When you were at school, did you have a whole bunch of hobbies that you did, not for any long-term career goal, but simply because they were fun and you enjoyed them? As a child and teenager, I probably did have an annoying amount of hobbies (including Irish dancing, kung-fu and ballet), but my main hobby was always music - playing piano and being a cellist in the local youth orchestra. So how I went over 10 years hardly playing a note, I don’t know. For some reason, when we "grow up", we leave hobbies behind. Hobbies are associated with something kids occupy their time with and it’s not exactly socially acceptable to have a "hobby" beyond the age of 17.
A few years ago, I realised over the course of my time training to become and practising as a lawyer, I had lost all my old hobbies. I envied the resumes of the young graduates entering the profession and all their interests outside of the law. So that was it. I bought a piano. It was one of the best things I ever did. I am not the greatest pianist in the world, nor will I ever be, but it all came back to me much quicker than I thought. It may not serve any career-orientated purpose (since, let’s face it, with my tiny hands, I’m never going to be a concert pianist), but when I’m on my own, playing a piece, I get lost in it.

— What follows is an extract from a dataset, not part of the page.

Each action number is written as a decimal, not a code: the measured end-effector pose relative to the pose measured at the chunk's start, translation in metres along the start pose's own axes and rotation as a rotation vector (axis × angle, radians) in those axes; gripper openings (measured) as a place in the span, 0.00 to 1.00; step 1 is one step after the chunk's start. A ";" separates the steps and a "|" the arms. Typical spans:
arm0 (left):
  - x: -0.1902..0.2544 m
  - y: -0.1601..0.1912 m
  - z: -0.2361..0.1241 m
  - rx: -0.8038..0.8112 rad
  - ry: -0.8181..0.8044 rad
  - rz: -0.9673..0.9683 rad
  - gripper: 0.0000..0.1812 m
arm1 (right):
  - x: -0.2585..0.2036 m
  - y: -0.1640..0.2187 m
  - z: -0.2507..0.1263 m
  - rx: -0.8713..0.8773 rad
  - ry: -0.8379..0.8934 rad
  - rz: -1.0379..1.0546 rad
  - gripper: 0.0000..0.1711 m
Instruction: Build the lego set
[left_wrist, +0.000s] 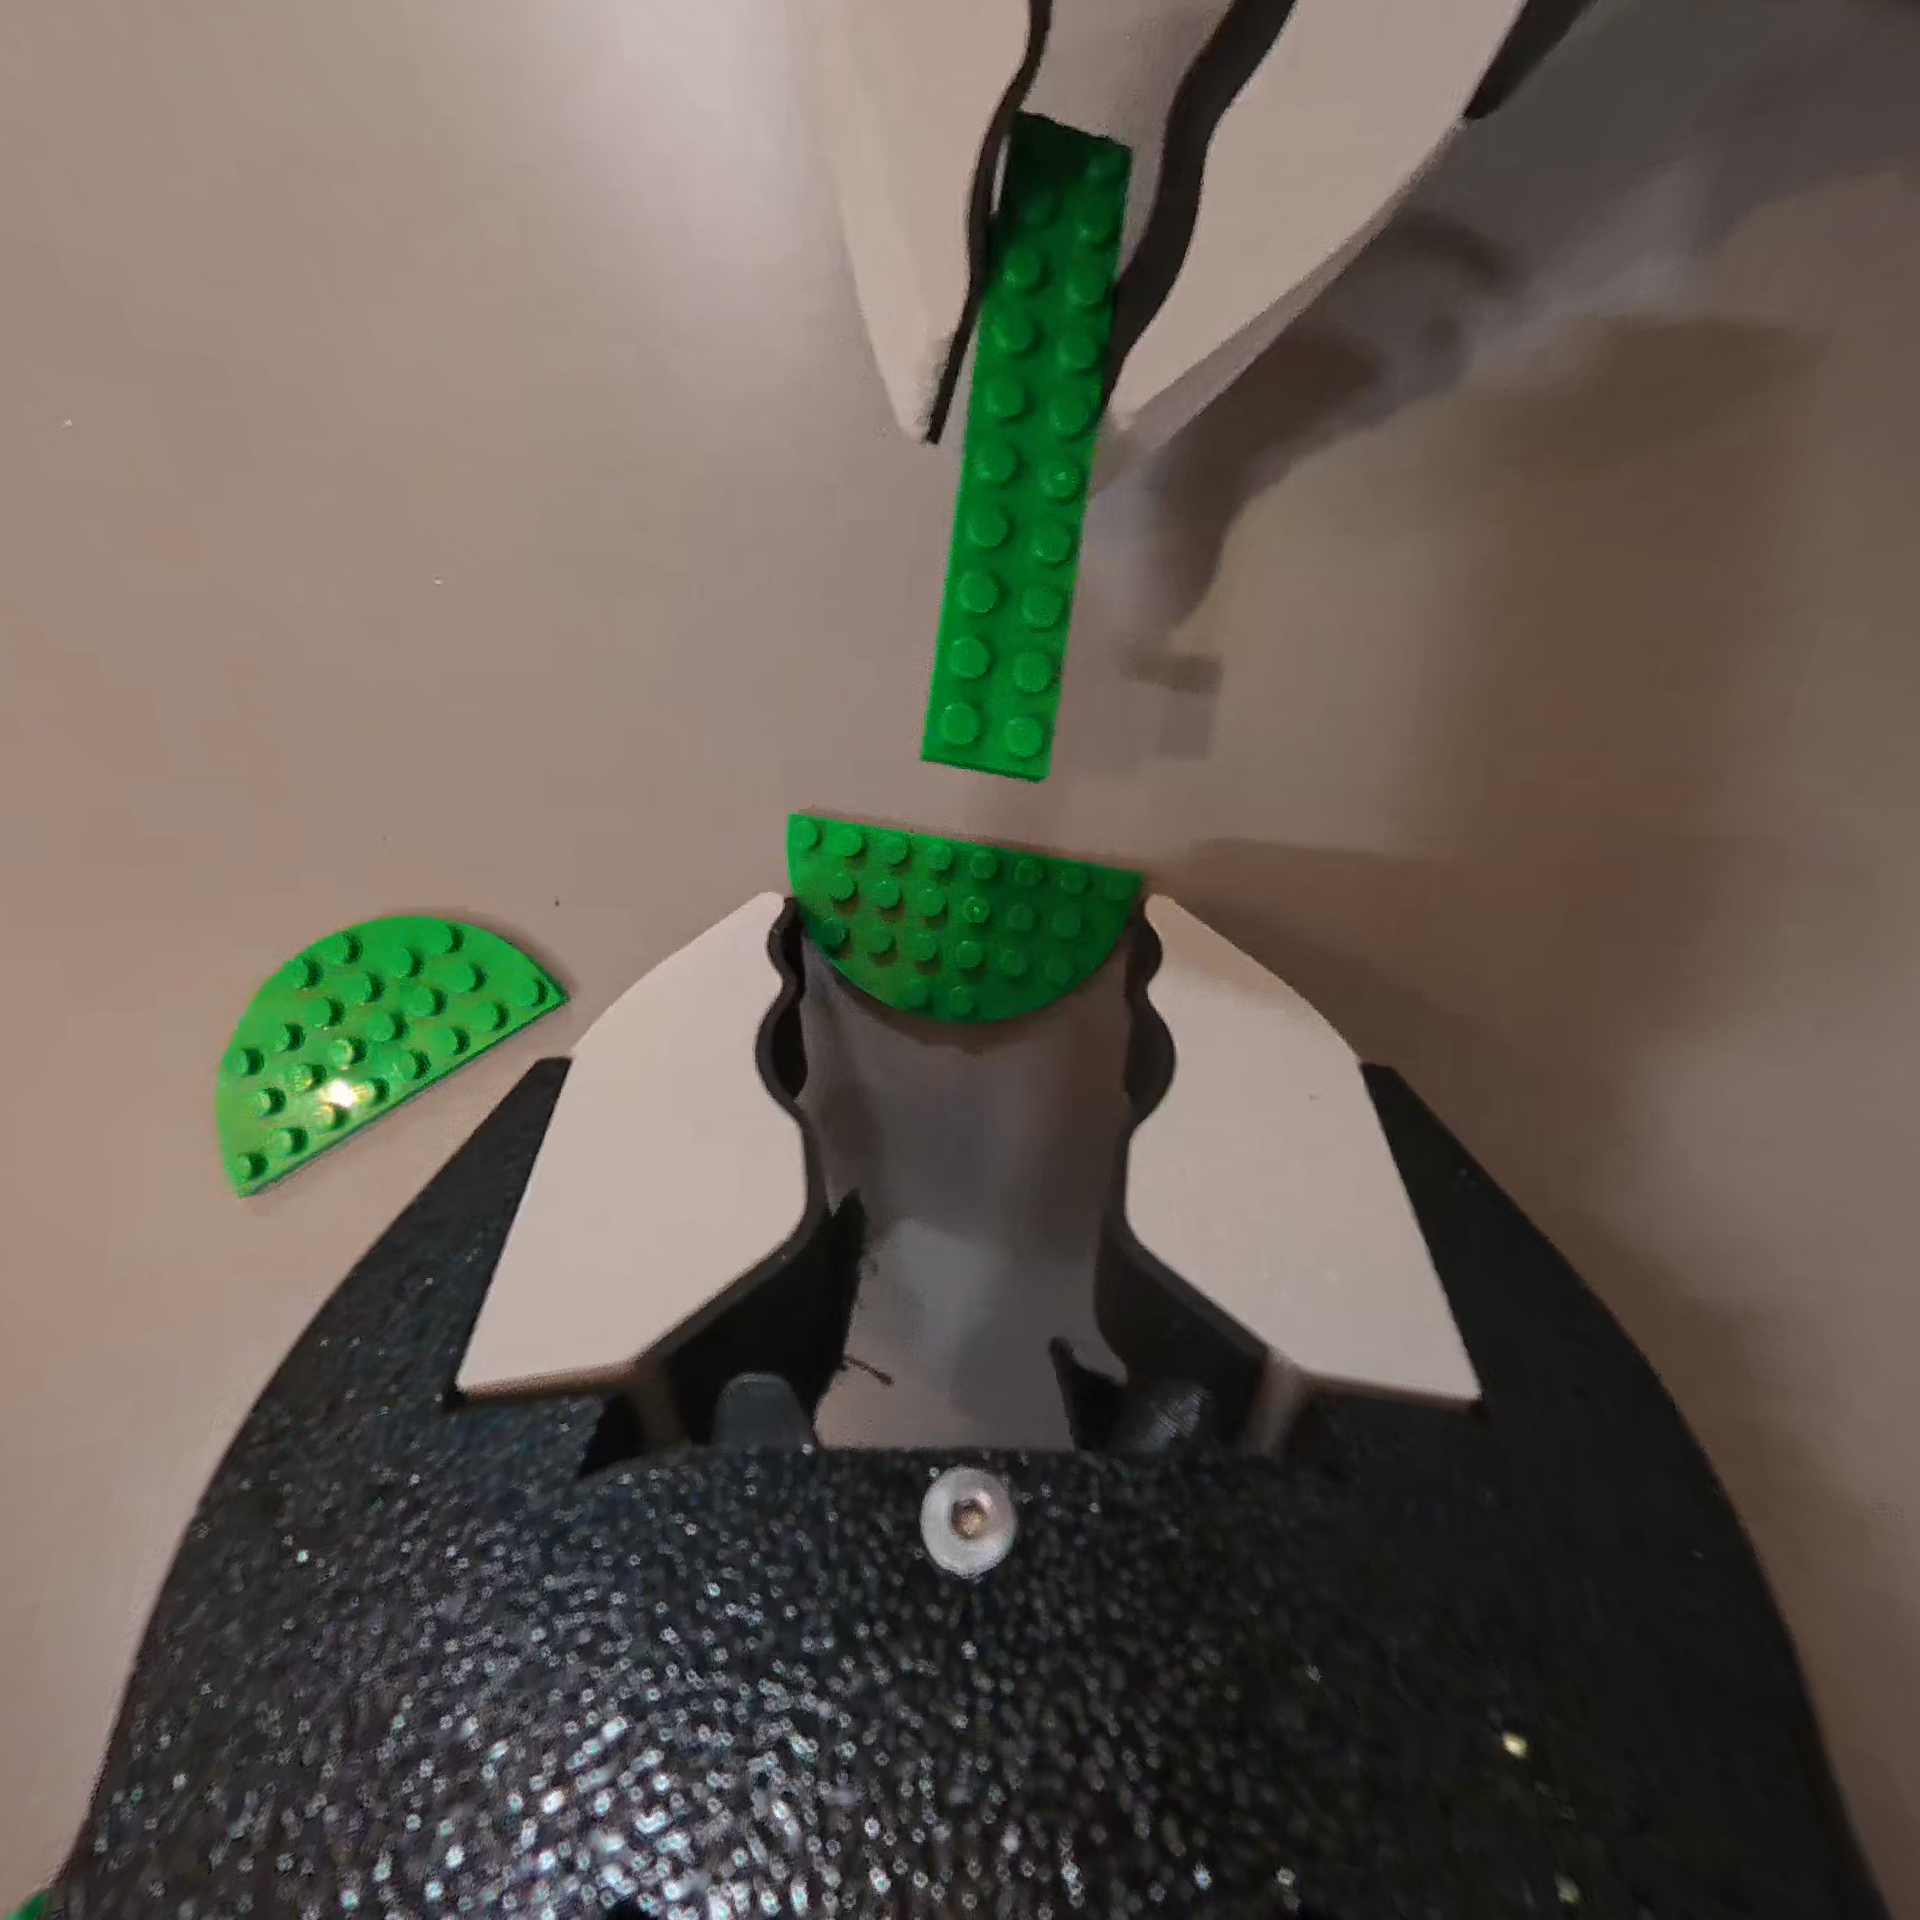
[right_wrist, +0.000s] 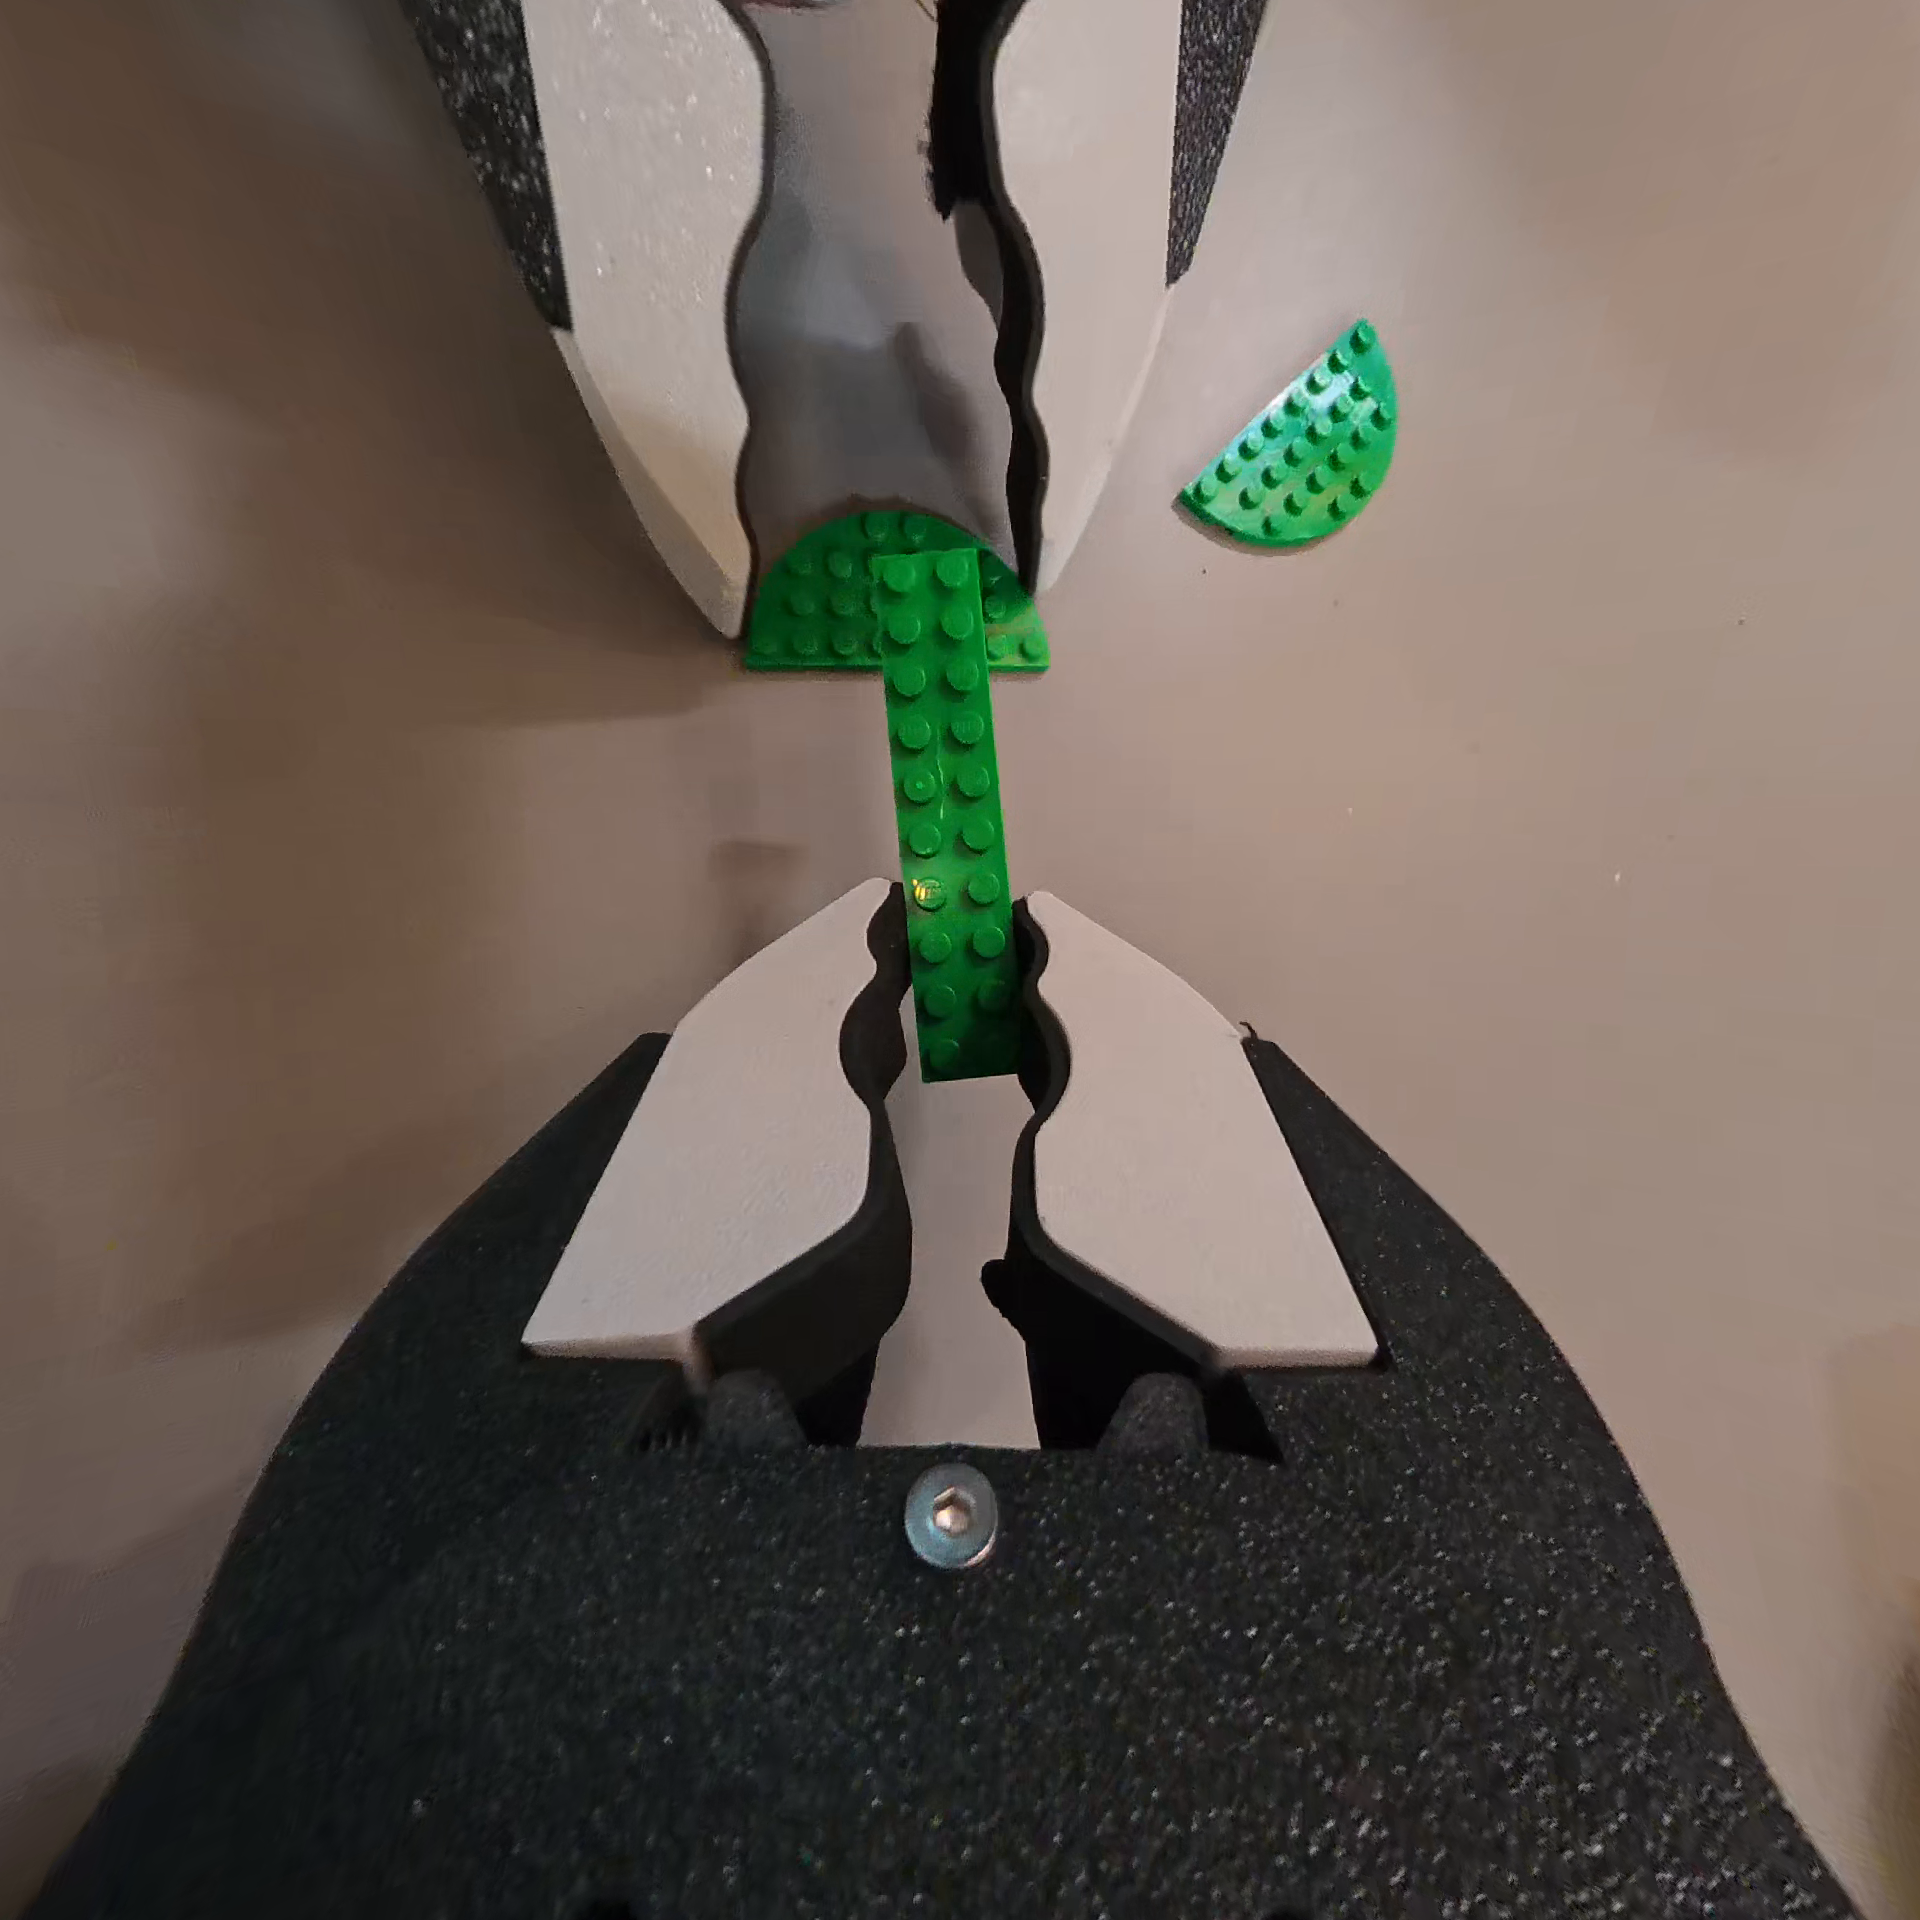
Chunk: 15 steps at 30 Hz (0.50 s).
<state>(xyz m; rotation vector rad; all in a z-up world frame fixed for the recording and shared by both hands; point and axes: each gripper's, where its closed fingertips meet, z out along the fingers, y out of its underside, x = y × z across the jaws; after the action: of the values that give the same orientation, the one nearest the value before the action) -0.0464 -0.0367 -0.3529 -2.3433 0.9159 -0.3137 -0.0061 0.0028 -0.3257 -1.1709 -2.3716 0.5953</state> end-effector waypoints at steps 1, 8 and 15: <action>0.001 -0.002 0.001 -0.001 -0.008 -0.017 0.33 | 0.000 0.001 -0.001 0.003 0.000 0.005 0.10; -0.013 -0.015 0.000 0.081 -0.175 -0.159 0.37 | -0.003 0.003 -0.004 0.058 -0.047 0.053 0.10; -0.032 -0.024 -0.043 0.373 -0.395 -0.099 0.38 | 0.006 0.013 -0.007 0.046 0.009 0.062 0.10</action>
<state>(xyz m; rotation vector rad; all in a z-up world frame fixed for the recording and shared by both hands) -0.0749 -0.0197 -0.3043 -2.0064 0.5019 -0.0476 0.0023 0.0159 -0.3261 -1.2278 -2.3086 0.6601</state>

I am allowed to have emotions and for those emotions to be channelled through the music. I can imagine a story behind the music and can feel and live that story while I play. Yes I make mistakes, but it doesn’t matter. For that time, while I’m playing, everything else goes away. And that in itself is enough of a reason to play.
So here’s my challenge to you. Stop telling people you "used to" do this or that. Pick up the instrument you used to play, draw and paint again or take up a dance class. Why should kids have all the fun? You might surprise yourself.